You won't ever see more powerful chips in the PowerBook range than in the Power Macs, that's for sure.

And personally I doubt we'll see a new PowerBook chip (G5 or otherwise) for some time. Jonathan Ive didn't make it easy for himself. The form factor of the PowerBook is just too slim to use with any of these super powerful chips (pretty much anything 64-bit). Liquid cooling (to whomever keeps suggesting it) is totally impractical in portable machines (too volatile). I think we'll get dual-core G4s before we get G5s in PowerBooks. G5s probably won't ever make it into PowerBooks in their current incarnation. They need to make a G5-M, or some such if it's ever to work. And it still has to be significantly more powerful than the G4 (and without much more battery drain).

That's really the only thing that adds credence to the Pentiums in Apples rumour - they might make a range of PowerBooks that are x86, and which you can run Windows on.
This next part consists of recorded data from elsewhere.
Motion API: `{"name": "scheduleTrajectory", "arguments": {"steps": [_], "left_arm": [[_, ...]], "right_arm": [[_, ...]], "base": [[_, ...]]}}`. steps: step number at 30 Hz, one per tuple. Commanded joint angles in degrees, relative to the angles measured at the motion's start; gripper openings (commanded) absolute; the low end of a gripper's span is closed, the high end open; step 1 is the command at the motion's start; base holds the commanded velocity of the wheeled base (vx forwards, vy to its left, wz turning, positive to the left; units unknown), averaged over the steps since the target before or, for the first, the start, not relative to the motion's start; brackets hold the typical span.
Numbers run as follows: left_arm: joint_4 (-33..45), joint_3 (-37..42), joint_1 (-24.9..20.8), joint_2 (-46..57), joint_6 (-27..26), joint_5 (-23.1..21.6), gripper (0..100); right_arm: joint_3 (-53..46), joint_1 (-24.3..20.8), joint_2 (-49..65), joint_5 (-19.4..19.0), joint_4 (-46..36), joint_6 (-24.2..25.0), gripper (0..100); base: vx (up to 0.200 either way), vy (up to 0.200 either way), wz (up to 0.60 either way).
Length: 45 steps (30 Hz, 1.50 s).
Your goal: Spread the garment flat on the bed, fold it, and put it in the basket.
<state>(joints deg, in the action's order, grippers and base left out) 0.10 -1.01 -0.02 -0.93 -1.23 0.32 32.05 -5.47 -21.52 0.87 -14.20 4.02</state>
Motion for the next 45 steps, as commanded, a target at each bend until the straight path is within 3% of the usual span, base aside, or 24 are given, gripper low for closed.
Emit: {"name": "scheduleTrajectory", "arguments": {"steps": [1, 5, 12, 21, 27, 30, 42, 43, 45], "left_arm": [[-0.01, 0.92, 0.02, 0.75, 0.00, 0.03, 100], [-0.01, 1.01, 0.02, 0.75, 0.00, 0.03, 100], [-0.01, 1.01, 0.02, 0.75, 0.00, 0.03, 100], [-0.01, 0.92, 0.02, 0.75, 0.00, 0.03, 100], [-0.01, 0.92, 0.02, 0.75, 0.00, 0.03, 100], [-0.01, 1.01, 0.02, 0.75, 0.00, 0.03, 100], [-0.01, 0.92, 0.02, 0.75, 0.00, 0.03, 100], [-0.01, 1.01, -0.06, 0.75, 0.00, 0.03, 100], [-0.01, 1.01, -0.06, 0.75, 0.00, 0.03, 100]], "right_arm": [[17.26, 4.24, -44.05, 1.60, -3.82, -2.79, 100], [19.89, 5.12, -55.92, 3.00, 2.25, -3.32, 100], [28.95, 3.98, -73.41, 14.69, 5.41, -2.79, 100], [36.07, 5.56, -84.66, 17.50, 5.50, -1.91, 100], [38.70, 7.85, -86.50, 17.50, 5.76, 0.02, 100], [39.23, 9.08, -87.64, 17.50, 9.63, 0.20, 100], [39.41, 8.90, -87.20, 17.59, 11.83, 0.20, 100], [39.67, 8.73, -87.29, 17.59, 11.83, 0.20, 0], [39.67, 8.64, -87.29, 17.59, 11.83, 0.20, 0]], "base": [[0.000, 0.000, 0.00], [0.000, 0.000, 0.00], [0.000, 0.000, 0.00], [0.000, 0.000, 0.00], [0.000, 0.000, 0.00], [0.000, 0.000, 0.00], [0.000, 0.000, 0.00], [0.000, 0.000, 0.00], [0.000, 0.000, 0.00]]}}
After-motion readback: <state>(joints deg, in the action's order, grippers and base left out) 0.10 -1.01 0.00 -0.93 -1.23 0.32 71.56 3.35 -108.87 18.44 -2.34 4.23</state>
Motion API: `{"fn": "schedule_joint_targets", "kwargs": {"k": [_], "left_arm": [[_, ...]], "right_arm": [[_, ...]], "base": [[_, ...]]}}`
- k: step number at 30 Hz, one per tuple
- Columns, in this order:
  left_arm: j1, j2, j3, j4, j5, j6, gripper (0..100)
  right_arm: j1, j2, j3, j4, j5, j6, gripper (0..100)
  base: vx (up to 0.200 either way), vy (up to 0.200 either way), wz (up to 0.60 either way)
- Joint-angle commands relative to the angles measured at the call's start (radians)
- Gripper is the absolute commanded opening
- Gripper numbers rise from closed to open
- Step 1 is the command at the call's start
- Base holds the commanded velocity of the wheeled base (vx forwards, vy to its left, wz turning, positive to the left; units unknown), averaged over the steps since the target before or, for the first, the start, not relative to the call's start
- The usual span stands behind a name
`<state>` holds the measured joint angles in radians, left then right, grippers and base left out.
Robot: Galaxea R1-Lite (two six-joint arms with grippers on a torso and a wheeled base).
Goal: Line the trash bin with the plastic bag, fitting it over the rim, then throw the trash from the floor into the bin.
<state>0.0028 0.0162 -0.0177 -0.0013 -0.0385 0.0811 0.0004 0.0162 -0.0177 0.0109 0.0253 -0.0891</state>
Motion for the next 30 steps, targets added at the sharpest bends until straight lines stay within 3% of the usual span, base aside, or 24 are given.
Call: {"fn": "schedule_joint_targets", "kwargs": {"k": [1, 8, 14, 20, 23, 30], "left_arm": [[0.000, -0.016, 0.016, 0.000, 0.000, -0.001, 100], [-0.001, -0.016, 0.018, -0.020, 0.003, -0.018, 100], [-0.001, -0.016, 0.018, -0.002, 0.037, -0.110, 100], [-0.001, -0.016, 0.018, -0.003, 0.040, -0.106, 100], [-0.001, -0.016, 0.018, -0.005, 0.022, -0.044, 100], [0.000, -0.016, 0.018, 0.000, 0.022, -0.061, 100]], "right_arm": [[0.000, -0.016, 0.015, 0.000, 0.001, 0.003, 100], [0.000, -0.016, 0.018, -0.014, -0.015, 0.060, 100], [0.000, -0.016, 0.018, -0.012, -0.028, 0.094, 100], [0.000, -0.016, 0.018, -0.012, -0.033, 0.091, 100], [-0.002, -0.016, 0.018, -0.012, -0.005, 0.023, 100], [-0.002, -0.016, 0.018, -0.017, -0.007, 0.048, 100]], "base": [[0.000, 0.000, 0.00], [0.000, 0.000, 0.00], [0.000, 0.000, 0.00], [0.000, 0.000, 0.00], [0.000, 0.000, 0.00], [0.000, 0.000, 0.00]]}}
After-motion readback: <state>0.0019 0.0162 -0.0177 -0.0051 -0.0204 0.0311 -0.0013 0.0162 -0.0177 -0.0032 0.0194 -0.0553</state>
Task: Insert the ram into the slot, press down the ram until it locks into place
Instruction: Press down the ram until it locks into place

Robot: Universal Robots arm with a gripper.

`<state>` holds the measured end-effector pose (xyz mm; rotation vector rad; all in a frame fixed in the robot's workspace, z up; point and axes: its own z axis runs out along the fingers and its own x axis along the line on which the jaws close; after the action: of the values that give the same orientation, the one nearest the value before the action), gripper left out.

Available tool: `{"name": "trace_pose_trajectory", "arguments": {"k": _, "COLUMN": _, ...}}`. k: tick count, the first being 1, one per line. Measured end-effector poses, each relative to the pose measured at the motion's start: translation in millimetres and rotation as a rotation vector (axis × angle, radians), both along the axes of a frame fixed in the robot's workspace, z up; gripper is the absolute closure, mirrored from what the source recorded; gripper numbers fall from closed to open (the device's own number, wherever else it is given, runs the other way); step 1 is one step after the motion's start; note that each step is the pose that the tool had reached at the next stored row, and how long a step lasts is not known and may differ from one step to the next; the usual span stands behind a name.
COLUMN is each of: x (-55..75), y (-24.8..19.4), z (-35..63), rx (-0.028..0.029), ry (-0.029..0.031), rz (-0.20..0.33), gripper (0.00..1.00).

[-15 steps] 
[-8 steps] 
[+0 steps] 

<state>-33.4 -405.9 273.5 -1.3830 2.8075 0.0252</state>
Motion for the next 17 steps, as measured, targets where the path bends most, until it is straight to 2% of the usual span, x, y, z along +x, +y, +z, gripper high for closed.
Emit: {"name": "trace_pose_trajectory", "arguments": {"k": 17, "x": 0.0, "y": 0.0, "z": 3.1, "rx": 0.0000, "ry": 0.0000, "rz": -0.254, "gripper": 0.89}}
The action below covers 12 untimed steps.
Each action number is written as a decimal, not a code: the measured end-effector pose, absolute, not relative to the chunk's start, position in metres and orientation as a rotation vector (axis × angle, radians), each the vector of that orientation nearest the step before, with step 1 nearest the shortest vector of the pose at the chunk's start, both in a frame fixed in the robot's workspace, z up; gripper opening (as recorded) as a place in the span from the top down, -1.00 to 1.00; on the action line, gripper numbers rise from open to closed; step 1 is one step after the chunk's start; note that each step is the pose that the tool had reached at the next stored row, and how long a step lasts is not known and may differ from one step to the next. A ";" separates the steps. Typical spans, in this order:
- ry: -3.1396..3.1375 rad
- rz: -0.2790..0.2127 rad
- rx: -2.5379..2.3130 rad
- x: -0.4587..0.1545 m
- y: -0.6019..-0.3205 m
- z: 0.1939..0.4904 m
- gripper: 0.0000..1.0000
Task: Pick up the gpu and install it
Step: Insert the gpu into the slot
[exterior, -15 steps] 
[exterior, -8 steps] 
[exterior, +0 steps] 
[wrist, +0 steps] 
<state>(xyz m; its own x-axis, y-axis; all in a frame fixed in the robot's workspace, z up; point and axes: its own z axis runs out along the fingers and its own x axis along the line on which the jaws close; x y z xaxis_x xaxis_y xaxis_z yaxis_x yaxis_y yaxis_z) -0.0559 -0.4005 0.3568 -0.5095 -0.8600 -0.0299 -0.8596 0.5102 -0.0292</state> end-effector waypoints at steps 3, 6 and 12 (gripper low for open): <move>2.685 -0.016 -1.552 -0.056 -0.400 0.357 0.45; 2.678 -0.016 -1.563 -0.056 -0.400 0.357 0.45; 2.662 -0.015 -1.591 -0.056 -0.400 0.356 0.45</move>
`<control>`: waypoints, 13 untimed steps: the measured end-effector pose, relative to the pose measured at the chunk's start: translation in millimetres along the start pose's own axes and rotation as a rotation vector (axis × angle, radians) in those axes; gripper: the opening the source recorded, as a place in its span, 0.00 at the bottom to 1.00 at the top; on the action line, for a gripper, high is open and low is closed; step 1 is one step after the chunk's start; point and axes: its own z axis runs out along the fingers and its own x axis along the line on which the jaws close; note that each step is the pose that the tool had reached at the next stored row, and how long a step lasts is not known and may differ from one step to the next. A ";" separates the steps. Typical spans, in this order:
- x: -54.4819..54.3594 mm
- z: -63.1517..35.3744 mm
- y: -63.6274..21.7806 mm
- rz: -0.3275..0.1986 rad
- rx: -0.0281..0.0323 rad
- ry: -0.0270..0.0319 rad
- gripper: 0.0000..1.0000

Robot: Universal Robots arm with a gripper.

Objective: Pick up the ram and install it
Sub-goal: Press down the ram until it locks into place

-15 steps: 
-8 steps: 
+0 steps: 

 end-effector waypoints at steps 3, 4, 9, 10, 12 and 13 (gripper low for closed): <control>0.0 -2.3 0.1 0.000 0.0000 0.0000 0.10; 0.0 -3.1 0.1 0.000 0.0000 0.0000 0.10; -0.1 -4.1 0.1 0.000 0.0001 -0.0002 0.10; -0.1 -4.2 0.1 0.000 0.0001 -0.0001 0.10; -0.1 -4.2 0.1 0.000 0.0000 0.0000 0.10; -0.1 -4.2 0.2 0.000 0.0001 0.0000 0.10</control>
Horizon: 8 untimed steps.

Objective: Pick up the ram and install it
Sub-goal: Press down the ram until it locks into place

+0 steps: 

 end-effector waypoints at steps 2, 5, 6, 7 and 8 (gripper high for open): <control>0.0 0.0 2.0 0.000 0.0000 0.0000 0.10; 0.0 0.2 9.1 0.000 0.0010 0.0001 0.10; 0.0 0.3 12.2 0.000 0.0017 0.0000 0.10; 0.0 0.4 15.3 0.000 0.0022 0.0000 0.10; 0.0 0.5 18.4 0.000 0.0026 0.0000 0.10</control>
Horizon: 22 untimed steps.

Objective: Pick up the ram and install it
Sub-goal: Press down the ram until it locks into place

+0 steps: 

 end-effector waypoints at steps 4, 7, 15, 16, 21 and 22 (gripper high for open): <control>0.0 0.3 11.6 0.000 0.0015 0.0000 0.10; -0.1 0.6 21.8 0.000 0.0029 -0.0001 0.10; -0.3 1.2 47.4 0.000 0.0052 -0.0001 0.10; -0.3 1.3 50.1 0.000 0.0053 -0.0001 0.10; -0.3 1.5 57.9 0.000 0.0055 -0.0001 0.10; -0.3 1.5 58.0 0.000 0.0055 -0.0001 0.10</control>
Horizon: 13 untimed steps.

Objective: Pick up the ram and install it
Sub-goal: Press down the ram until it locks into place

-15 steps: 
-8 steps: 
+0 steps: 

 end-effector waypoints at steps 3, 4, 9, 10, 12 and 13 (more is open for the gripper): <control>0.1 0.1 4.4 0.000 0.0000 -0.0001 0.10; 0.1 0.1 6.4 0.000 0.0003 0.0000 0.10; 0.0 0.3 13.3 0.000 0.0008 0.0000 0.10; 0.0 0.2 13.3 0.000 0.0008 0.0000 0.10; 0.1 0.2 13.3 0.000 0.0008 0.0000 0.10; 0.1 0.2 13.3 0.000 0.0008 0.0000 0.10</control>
Heh, wouldn't THAT stir up the masses :p.
The G4 is not difficult to program for at all... making something "vectorized," which is what AltiVec is all about, is pretty simple in most cases.

Instead of:
for (i = 0; i < 20; i++)
  myArray[i] += 1;

You would write:
for (i = 0; i < 20; i += 4) {
  myArray[i+0] += 1;
  myArray[i+1] += 1;
  myArray[i+2] += 1;
  myArray[i+3] += 1;

Done. It's vectorized. Non-AltiVec systems will process both of those pieces of code in approximately the same amount of time, while an AltiVec-enabled processor will process the second bit MUCH faster than the first. Of course, not all examples are that simple, but it's not a headache to make something take advantage of AltiVec.